EXERCISE GOAL = Would you output the entries below only from the line containing "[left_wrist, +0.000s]" through the line containing "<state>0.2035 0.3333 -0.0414", exactly as they stand and with both ends included?

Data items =
===============

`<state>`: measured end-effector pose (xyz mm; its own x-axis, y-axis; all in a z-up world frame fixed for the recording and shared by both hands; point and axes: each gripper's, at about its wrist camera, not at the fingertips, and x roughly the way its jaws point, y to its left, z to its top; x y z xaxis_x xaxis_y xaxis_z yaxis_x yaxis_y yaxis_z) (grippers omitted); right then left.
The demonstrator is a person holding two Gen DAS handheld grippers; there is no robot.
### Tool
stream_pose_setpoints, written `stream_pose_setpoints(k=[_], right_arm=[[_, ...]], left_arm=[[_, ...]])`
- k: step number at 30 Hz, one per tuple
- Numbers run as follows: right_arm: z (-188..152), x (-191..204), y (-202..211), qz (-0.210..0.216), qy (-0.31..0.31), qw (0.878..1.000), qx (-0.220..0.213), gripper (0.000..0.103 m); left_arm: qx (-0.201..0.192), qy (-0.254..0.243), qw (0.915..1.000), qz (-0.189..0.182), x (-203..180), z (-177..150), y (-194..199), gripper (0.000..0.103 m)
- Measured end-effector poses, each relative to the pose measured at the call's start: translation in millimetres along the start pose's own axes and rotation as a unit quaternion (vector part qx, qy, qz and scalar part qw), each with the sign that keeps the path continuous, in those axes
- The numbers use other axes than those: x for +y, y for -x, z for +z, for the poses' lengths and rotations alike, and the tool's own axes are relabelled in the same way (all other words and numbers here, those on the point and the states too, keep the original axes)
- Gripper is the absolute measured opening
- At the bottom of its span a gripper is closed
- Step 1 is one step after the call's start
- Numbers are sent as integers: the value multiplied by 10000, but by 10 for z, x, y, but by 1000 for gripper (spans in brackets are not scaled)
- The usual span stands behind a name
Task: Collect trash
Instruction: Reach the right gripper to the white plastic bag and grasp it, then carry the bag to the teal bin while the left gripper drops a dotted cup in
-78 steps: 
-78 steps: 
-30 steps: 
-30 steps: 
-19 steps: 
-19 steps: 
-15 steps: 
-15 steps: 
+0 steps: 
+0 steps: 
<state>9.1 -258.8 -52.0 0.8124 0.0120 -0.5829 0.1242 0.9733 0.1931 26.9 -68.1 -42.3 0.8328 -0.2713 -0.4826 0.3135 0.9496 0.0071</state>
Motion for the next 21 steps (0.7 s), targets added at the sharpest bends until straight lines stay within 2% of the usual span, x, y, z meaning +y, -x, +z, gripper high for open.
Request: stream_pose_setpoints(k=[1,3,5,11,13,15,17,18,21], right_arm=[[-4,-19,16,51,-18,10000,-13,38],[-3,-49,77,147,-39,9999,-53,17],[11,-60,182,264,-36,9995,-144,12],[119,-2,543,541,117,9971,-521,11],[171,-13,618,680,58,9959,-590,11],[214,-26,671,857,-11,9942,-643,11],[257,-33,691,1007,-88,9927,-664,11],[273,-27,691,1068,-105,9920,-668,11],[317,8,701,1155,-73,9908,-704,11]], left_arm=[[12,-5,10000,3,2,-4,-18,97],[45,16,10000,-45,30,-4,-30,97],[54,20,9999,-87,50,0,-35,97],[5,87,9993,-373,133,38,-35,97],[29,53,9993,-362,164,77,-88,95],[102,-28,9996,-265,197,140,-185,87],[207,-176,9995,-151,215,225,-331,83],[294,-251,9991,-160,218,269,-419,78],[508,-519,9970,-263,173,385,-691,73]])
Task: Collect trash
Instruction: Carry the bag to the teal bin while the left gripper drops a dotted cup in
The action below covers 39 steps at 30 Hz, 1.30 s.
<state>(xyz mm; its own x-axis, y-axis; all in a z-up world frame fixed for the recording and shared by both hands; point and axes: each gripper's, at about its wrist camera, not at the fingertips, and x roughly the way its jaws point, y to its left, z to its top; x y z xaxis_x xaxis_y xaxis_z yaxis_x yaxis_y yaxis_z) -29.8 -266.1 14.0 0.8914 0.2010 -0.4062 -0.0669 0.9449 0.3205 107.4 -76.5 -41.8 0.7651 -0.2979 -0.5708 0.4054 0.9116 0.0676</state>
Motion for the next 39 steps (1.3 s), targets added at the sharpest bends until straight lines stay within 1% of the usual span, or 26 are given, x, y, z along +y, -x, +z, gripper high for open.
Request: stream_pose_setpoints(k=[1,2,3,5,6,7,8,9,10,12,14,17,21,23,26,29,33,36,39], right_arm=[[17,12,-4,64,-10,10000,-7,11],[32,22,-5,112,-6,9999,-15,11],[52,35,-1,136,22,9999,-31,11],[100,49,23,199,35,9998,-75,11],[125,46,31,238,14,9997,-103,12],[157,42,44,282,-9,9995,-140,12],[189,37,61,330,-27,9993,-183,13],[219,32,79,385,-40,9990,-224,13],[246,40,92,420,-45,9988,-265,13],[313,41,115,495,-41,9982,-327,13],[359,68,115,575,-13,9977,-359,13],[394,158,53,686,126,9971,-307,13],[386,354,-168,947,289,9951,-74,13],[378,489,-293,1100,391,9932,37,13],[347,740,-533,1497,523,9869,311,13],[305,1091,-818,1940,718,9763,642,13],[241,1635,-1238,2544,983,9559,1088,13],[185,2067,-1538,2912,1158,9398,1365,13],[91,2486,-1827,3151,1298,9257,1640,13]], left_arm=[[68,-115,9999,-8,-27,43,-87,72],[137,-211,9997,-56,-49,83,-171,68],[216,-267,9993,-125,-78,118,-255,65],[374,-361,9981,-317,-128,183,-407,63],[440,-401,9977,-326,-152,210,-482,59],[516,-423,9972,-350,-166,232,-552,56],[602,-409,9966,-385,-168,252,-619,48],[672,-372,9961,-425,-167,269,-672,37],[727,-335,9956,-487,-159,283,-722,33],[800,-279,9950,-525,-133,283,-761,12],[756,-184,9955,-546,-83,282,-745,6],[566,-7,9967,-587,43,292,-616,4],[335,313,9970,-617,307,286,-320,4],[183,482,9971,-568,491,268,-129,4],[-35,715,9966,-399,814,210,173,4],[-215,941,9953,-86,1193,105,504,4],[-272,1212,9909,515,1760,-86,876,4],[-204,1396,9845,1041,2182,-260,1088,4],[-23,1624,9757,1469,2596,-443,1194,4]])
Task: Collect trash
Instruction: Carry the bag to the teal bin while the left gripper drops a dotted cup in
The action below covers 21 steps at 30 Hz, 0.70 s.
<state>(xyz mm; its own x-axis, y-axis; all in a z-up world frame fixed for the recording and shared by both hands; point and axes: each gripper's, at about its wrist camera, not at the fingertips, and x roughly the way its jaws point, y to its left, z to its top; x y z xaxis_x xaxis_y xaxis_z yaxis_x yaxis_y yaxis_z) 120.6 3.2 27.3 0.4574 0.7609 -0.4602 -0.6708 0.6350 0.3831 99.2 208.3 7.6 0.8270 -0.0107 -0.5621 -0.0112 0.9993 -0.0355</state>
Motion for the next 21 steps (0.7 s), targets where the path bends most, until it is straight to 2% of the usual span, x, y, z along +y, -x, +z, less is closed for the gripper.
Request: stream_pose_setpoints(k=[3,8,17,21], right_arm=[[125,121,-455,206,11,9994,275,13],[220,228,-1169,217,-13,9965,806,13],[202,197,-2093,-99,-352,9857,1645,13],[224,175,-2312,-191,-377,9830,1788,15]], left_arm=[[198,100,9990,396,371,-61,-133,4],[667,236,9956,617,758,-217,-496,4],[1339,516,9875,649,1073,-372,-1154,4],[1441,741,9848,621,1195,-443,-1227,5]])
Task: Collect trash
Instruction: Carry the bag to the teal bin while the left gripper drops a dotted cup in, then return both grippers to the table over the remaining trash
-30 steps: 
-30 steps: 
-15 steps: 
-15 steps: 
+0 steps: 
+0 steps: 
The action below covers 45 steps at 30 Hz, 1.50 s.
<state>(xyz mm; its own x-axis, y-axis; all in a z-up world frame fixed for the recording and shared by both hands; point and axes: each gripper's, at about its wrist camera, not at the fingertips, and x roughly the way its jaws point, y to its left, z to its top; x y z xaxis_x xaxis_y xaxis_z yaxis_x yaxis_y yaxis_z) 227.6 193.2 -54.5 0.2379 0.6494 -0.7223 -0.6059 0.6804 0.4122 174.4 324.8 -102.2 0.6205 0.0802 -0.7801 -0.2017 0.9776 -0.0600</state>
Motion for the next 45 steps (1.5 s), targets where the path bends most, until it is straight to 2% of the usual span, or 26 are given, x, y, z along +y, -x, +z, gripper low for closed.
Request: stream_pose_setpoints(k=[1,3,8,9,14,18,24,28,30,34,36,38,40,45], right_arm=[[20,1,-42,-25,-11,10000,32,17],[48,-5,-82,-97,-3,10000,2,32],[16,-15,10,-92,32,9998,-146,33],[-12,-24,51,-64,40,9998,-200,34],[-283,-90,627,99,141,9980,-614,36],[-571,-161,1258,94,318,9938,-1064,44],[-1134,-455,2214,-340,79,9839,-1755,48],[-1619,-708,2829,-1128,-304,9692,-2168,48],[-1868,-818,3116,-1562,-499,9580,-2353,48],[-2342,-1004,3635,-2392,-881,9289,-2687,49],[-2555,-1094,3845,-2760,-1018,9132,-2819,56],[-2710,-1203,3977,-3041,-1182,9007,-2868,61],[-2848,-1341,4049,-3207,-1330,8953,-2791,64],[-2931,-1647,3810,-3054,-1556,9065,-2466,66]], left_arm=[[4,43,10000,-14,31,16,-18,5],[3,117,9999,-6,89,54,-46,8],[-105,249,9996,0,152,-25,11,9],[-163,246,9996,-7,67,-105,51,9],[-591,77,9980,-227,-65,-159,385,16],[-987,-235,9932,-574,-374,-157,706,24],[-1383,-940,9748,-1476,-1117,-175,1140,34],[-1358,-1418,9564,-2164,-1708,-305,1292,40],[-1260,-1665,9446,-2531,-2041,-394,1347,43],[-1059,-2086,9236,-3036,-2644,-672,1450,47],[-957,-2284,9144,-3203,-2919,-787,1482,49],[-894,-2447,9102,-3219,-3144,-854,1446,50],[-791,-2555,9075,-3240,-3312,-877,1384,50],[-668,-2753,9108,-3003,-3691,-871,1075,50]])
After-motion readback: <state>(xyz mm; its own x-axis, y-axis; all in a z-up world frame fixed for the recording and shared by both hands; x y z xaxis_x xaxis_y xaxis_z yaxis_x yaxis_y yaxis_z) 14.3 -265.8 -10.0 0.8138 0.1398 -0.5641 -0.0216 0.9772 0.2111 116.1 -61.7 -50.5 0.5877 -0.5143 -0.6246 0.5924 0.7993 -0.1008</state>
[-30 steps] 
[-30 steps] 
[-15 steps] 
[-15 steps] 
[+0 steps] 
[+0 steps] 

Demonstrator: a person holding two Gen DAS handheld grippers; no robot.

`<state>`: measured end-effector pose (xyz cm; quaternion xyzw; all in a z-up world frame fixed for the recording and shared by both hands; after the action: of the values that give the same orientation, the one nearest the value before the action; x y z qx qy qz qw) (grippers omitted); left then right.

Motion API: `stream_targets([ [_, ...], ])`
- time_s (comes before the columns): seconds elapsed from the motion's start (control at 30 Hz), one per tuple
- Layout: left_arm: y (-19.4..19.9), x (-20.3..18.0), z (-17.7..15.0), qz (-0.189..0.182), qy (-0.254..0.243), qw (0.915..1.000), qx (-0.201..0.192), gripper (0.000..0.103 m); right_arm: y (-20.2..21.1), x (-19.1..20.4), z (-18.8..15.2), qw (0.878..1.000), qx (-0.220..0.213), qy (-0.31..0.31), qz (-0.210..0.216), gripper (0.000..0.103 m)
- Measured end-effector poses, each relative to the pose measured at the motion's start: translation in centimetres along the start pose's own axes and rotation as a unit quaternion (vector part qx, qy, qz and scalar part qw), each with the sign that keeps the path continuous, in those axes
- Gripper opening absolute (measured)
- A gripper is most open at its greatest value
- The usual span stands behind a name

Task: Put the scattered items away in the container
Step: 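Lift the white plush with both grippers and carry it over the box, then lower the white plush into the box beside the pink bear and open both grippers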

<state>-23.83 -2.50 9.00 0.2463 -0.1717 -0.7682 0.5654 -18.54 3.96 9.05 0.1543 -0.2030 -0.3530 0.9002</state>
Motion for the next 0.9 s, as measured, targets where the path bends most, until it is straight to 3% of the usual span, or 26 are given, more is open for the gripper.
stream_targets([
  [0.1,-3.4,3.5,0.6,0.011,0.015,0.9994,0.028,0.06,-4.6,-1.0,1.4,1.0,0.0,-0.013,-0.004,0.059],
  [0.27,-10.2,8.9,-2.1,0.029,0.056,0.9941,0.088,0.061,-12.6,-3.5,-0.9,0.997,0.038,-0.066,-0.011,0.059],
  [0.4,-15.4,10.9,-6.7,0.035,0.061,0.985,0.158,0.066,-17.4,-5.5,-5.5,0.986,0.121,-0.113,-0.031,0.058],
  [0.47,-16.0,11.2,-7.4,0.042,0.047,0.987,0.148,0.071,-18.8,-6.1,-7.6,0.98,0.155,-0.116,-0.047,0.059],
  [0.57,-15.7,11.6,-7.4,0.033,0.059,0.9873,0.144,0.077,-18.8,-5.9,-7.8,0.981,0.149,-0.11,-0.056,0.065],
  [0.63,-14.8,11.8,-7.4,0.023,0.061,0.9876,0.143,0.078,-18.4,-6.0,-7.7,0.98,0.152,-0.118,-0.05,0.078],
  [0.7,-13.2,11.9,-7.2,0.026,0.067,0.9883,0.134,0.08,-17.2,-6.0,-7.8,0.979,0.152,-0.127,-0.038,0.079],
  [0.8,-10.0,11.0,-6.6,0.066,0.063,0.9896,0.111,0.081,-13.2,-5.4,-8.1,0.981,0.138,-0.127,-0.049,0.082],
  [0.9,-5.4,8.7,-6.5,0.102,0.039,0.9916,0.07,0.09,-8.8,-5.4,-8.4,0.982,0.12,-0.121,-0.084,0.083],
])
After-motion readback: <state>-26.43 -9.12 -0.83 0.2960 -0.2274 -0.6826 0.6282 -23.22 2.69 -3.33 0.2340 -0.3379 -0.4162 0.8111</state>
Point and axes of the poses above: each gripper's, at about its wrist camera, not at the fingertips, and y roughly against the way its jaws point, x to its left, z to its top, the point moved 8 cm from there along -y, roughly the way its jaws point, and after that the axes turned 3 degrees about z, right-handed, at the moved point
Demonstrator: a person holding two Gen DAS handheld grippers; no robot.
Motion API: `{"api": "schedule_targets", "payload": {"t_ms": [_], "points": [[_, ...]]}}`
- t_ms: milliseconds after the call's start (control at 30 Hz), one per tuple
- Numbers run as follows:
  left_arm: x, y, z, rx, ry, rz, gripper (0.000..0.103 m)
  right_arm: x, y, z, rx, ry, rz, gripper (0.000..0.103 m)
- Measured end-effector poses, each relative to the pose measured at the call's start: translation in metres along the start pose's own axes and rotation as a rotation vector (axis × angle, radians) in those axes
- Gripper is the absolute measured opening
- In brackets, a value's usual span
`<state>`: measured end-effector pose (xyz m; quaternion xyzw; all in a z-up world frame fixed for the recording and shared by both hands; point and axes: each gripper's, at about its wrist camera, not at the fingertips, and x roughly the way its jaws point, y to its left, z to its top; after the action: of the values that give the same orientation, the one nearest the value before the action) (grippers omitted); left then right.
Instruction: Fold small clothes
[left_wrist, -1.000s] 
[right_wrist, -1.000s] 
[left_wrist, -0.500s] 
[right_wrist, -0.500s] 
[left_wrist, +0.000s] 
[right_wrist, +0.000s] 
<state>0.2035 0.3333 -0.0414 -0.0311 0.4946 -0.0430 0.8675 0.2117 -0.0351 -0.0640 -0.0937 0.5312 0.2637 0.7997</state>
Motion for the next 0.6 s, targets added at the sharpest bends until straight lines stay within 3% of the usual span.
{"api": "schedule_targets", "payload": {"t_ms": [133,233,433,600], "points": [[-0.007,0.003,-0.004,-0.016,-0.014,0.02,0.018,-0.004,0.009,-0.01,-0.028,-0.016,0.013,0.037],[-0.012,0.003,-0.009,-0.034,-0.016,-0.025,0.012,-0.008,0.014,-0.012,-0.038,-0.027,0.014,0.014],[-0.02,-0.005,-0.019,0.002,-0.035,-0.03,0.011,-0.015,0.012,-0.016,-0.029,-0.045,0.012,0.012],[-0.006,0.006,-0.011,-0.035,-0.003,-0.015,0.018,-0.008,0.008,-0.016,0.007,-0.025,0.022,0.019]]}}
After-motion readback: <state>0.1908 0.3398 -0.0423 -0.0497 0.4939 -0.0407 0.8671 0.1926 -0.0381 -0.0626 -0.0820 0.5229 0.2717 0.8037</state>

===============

EXERCISE SOLUTION =
[left_wrist, +0.000s] 
[right_wrist, +0.000s] 
<state>0.2035 0.3333 -0.0414 -0.0311 0.4946 -0.0430 0.8675 0.2117 -0.0351 -0.0640 -0.0937 0.5312 0.2637 0.7997</state>

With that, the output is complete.